Непарадный Петербург в очерках дореволюционных писателей (Свечин, Введенский) - страница 157

Однажды кто-то из наборщиков принёс из типографии печатный бланк кассы ссуд, на котором выдаются квитанции на заложенные вещи. С похмелья они надумали этот бланк пустить в дело. Павлов написал на бланке, что приняты в залог ценные вещи и послал этот билет продать.

Тут же в коридоре нашёлся барышник и билет был продан за полтинник. На эти деньги Павлов сейчас же купил полштофа водки и распил его с товарищами.

Между тем, барышник, купивший билет, пошёл в кассу ссуд выкупить вещи, чтобы в свою очередь их продать и сколько-нибудь заработать на этом. Конечно, билет признан был подложным, и барышника арестовали. Он указал, у кого купил билет, а тот, в свою очередь, объяснил, что получил билет от Павлова.

Павлов попал под суд за подлог. Кроме того, что он просидел в предварительной тюрьме четыре месяца, его присудили к девятимесячному аресту в рабочий дом с последствиями. По окончании срока ареста, его выслали на два года под надзор полиции в Валдай… Но Павлов недолго пробыл здесь: ему не понравилось; он выхлопотал перевод в другой город и вместо того возвратился в Петербург. С тех пор Павлов шестой раз выхлопатывает себе перевод и шестой раз возвращается сюда. Он побывал в Новгородской, Тверской, Псковской и Эстляндской губерниях и через короткое время по приходу на место уходит оттуда. Летом он проживает в Петербурге подолгу, потому что обходы бывают реже, да и скрываться удобнее, где ни запрятался — везде тепло, а зимой ему никогда не приходилось жить в столице более двух недель.

Теперь он пришёл из города Везенберга[178] с проходным свидетельством в город Краснояр, Астраханской губернии.

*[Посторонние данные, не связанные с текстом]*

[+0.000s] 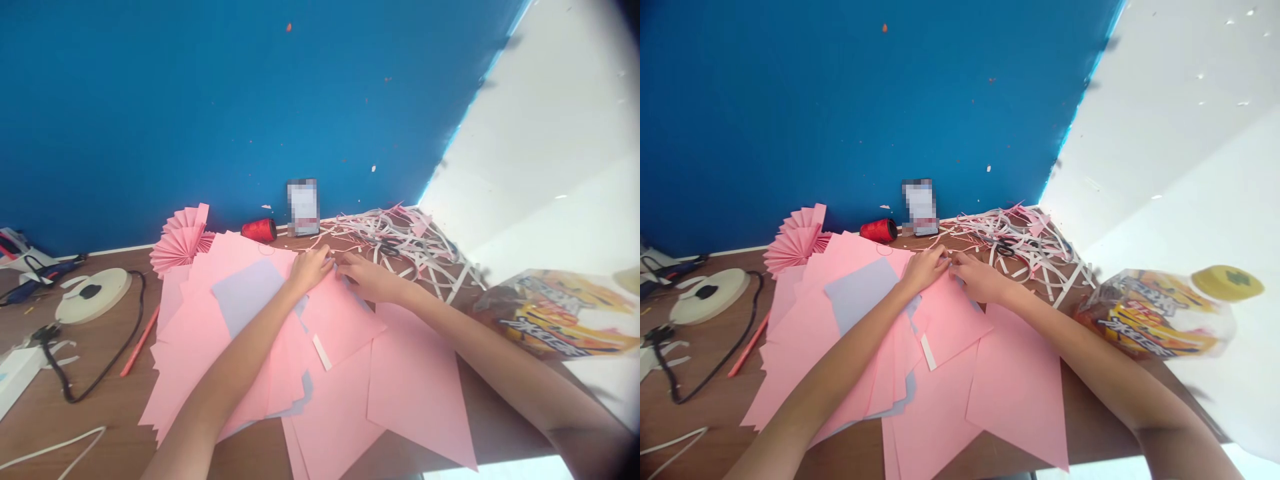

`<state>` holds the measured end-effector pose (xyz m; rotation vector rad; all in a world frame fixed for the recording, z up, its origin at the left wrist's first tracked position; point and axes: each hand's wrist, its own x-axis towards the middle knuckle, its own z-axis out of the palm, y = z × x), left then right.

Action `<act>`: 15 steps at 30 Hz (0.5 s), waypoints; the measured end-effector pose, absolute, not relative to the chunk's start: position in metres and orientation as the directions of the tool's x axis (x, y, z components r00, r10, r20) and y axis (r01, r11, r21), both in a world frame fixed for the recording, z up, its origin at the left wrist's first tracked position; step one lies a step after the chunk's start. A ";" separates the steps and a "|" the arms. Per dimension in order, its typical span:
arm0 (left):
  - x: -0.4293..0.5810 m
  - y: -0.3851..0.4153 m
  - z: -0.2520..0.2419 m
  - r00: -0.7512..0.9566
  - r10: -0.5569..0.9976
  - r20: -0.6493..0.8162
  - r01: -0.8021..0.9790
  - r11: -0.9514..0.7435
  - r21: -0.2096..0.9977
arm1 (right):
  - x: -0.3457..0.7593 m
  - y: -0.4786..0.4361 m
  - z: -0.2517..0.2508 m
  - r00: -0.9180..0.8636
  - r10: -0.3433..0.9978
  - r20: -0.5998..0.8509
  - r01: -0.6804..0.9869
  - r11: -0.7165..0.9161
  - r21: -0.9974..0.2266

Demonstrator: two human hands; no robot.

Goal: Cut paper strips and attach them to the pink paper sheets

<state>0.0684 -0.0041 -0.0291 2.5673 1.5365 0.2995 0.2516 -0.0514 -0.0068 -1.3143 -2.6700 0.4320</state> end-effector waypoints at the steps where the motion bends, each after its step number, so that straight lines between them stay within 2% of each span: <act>1: 0.068 -0.004 -0.029 0.462 0.880 0.107 0.851 -0.474 0.225 | 0.251 -0.051 -0.008 -0.608 0.794 0.010 0.754 0.582 -0.305; 9: 0.067 -0.002 -0.033 0.474 0.867 0.155 0.827 -0.499 0.260 | 0.242 -0.054 -0.010 -0.609 0.793 0.018 0.785 0.607 -0.123; 15: 0.057 0.010 -0.034 0.536 0.831 0.150 0.743 -0.549 0.384 | 0.235 -0.058 -0.010 -0.582 0.813 0.033 0.811 0.583 -0.054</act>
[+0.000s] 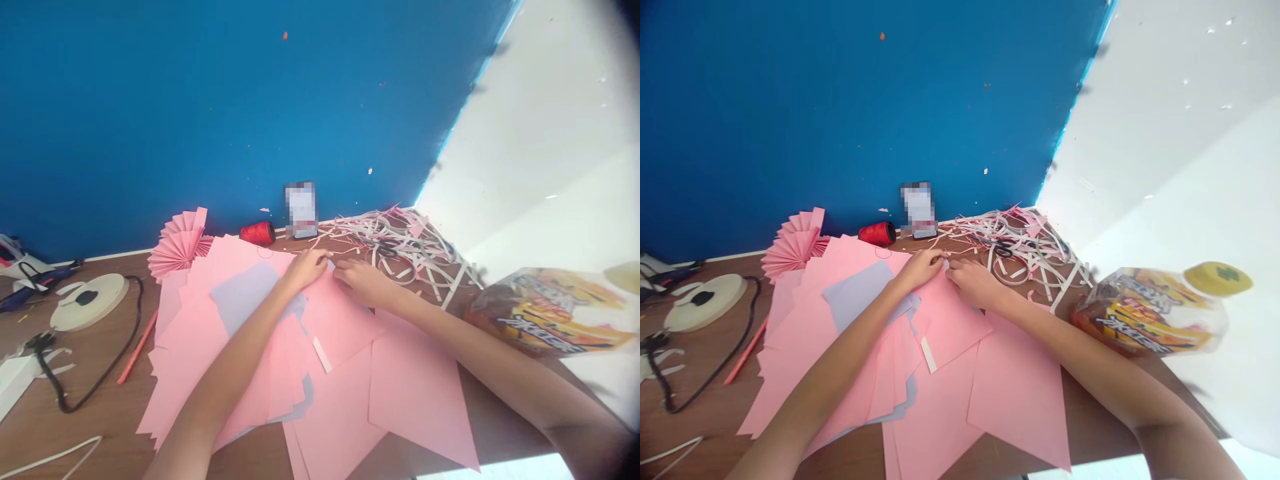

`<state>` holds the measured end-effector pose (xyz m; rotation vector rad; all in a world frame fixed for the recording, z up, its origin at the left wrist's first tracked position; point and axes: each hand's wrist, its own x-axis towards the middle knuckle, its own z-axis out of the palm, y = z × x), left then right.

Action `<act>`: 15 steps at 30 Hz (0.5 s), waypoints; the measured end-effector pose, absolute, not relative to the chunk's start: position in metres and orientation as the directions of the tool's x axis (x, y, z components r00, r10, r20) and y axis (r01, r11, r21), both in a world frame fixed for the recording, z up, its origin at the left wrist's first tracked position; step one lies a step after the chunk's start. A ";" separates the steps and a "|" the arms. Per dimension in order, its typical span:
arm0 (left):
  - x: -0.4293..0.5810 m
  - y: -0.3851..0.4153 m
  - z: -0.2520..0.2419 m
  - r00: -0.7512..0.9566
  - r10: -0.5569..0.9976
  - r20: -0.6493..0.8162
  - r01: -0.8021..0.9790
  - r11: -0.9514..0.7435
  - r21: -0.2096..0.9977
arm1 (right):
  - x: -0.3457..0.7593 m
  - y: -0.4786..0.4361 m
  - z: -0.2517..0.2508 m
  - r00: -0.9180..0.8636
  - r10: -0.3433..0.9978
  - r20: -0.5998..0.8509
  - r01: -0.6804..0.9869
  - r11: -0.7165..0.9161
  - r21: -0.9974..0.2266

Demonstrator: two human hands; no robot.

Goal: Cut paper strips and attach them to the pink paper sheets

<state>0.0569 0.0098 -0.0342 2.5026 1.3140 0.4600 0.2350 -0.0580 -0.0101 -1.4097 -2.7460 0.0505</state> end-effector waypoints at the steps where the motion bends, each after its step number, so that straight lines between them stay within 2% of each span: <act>1: 0.055 0.011 -0.033 0.558 0.814 0.163 0.722 -0.573 0.388 | 0.234 -0.059 -0.010 -0.580 0.814 0.037 0.813 0.581 -0.044; 3: 0.053 0.013 -0.031 0.595 0.782 0.188 0.689 -0.616 0.381 | 0.233 -0.060 -0.011 -0.570 0.820 0.052 0.819 0.572 -0.039; 5: 0.051 0.014 -0.029 0.610 0.767 0.199 0.672 -0.634 0.382 | 0.233 -0.059 -0.014 -0.542 0.837 0.076 0.833 0.547 -0.084; 8: 0.047 0.016 -0.027 0.591 0.779 0.210 0.674 -0.620 0.401 | 0.235 -0.054 -0.020 -0.429 0.896 0.116 0.852 0.444 -0.278; 11: 0.046 0.016 -0.029 0.560 0.806 0.192 0.702 -0.585 0.406 | 0.240 -0.045 -0.031 -0.273 0.944 0.186 0.804 0.330 -0.495; 15: 0.050 0.013 -0.032 0.524 0.836 0.162 0.752 -0.544 0.373 | 0.247 -0.036 -0.046 -0.124 0.937 0.327 0.740 0.307 -0.598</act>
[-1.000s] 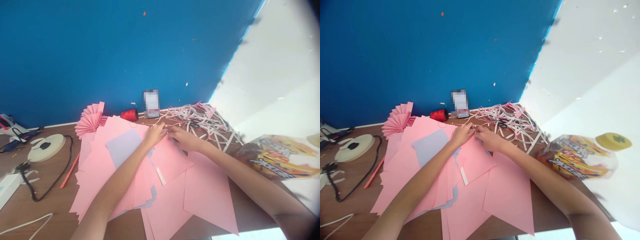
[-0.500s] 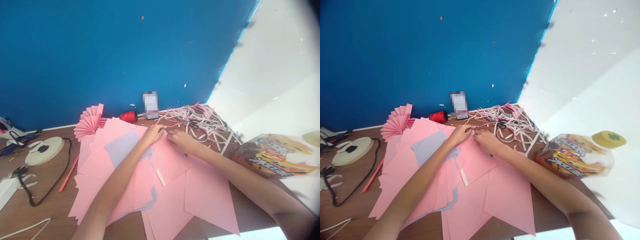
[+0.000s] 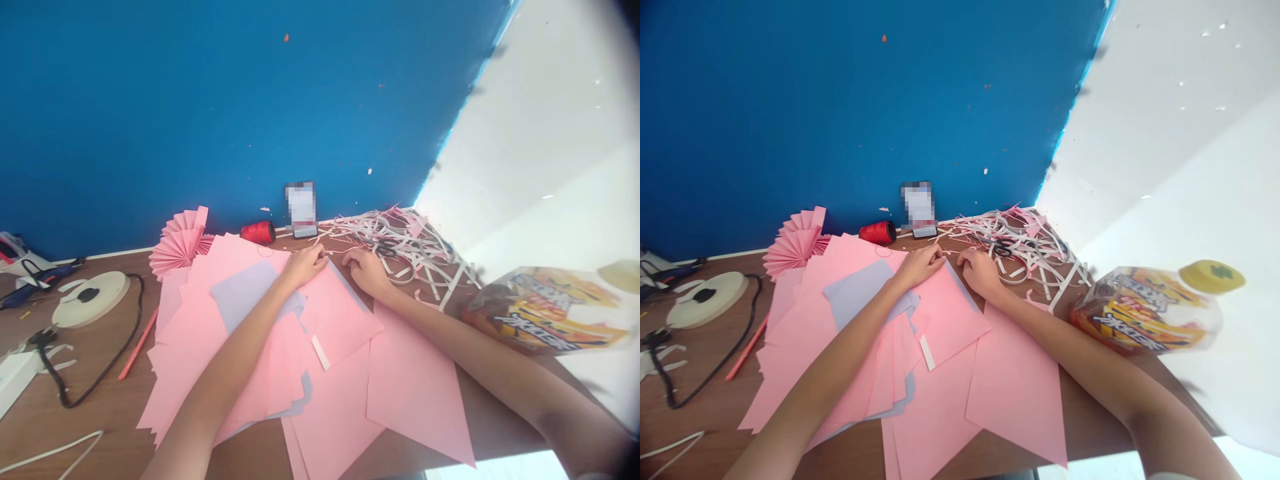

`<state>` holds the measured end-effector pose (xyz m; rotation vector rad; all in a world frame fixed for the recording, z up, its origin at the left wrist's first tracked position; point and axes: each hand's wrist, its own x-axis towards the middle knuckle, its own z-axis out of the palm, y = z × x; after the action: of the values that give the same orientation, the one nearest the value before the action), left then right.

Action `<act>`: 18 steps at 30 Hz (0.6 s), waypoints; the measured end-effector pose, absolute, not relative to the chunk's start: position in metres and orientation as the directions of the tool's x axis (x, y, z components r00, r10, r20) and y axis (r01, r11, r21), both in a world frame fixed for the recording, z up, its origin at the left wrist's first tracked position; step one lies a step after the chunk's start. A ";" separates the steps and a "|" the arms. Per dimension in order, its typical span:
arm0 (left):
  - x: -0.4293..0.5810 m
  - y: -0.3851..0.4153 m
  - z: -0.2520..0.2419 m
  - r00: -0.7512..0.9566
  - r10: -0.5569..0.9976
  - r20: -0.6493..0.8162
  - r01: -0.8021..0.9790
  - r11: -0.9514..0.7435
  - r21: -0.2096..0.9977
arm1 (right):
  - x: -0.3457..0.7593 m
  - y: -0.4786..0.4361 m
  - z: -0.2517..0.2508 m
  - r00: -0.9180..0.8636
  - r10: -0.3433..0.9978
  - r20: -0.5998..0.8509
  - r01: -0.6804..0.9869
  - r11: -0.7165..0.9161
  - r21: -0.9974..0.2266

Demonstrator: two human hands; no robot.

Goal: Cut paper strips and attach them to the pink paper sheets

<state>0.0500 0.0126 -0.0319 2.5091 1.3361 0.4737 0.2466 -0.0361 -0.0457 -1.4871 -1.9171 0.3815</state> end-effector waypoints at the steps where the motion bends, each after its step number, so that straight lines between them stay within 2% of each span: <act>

Несмотря на довольно холодное время, он всю дорогу шёл в одном пиджаке и дырявых сапогах. Ноги у него все в болячках — до такой степени потёрты: но, несмотря на это, он не унывает: тотчас по приходе в Вяземский дом, он с товарищами поймал какого-то пьяного, обобрал его на пять рублей и за ночь пропил все деньги.

Степаныч, напуганный недавно бывшим обходом, при первом появлении Павлова не пустил, но когда он явился вторично уже с пятью рублями, принял его и дозволил хоть целый день отдыхать.

— Днём спи, сколько хочешь, — говорил он, — нар мне не жалко, а ночью, брат, извини, не могу, потому что мне, пожалуй, за тебя придётся потеть.

— Что же тебе не жилось в Везенберге? — спросил я Павлова.

— Да что, братец мой, — отвечал он, — там с голоду помрёшь. Там все чухны (эсты). Станешь с ними говорить, просить поесть, они не понимают. Станешь им показывать на рот, что вот есть хочу, а они только кривляются, гримасничают. Беда чистая!